- [Aim of the task] Some lines below hold "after". Pick them out and copy them.
BEGIN Provided data
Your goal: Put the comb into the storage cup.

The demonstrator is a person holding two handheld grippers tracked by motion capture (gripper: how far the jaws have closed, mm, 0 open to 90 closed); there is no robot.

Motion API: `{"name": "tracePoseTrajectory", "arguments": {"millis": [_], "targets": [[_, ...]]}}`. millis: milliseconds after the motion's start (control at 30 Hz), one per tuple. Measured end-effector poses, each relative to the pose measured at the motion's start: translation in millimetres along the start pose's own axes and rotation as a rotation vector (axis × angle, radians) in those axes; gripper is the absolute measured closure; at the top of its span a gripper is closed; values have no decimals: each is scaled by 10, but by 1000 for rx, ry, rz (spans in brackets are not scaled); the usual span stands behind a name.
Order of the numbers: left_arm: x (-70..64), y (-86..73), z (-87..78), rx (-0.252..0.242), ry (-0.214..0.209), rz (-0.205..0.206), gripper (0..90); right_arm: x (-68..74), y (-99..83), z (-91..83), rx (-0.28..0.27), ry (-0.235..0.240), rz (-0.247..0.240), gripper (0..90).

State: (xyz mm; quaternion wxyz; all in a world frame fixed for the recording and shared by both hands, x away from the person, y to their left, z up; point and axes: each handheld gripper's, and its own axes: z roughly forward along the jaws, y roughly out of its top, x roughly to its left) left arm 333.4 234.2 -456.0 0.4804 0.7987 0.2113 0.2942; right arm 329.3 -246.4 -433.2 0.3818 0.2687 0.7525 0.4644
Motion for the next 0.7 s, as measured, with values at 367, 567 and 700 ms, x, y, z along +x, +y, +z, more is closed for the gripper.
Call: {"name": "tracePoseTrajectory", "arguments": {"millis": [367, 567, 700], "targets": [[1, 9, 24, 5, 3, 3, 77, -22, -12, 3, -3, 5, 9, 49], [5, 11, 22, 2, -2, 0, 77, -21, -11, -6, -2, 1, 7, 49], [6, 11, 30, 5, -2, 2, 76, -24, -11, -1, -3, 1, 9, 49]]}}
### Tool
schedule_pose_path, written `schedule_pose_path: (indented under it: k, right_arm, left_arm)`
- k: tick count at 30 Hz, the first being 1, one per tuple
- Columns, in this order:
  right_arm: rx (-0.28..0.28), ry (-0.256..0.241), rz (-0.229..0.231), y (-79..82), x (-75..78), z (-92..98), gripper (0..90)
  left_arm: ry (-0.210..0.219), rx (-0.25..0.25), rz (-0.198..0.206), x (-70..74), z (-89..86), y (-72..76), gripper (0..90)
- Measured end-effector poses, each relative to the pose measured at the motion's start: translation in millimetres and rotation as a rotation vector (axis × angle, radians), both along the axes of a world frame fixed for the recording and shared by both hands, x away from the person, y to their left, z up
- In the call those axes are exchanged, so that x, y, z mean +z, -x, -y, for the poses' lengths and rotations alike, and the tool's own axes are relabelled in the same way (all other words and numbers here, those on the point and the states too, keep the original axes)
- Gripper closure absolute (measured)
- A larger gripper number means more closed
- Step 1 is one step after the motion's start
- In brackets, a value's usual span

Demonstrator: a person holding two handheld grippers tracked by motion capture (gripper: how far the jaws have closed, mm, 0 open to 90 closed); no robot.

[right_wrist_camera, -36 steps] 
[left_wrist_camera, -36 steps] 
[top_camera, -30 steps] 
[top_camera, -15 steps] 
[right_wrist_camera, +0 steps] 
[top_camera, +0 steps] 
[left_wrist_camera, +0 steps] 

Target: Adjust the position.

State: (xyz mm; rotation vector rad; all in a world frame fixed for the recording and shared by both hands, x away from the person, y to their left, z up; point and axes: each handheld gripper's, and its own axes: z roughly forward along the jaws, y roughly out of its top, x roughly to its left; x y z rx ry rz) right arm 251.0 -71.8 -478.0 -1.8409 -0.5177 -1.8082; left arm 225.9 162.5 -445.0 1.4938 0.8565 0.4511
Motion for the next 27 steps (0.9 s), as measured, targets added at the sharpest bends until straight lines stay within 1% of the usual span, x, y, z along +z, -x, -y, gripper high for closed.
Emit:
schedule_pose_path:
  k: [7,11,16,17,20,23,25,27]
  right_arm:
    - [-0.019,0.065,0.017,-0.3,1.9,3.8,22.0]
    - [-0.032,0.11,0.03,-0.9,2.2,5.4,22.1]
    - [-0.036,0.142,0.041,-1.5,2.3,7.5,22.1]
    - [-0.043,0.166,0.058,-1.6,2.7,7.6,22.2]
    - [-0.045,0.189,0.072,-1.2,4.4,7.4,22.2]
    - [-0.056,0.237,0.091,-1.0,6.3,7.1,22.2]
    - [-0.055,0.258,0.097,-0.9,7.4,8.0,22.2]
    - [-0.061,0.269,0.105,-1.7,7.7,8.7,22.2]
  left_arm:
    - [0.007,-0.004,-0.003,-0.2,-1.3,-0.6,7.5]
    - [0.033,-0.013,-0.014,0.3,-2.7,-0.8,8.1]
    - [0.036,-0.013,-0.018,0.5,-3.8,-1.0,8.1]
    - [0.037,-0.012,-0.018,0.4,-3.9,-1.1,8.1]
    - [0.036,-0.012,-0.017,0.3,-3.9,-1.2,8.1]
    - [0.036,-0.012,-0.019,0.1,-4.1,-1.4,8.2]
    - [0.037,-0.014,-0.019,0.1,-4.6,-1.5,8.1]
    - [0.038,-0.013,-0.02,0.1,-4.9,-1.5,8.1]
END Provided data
- [Solved problem]
Motion API: `{"name": "tracePoseTrajectory", "arguments": {"millis": [_], "targets": [[_, ...]]}}`. millis: milliseconds after the motion's start (control at 30 Hz), one per tuple. Measured end-effector poses, each relative to the pose measured at the motion's start: translation in millimetres along the start pose's own axes and rotation as a rotation vector (axis × angle, radians) in those axes; gripper is the absolute measured closure; at the top of its span a gripper is closed; values have no decimals: each is scaled by 10, but by 1000 for rx, ry, rz (spans in brackets are not scaled); the usual span stands behind a name.
- Step 1 is one step after the motion's start

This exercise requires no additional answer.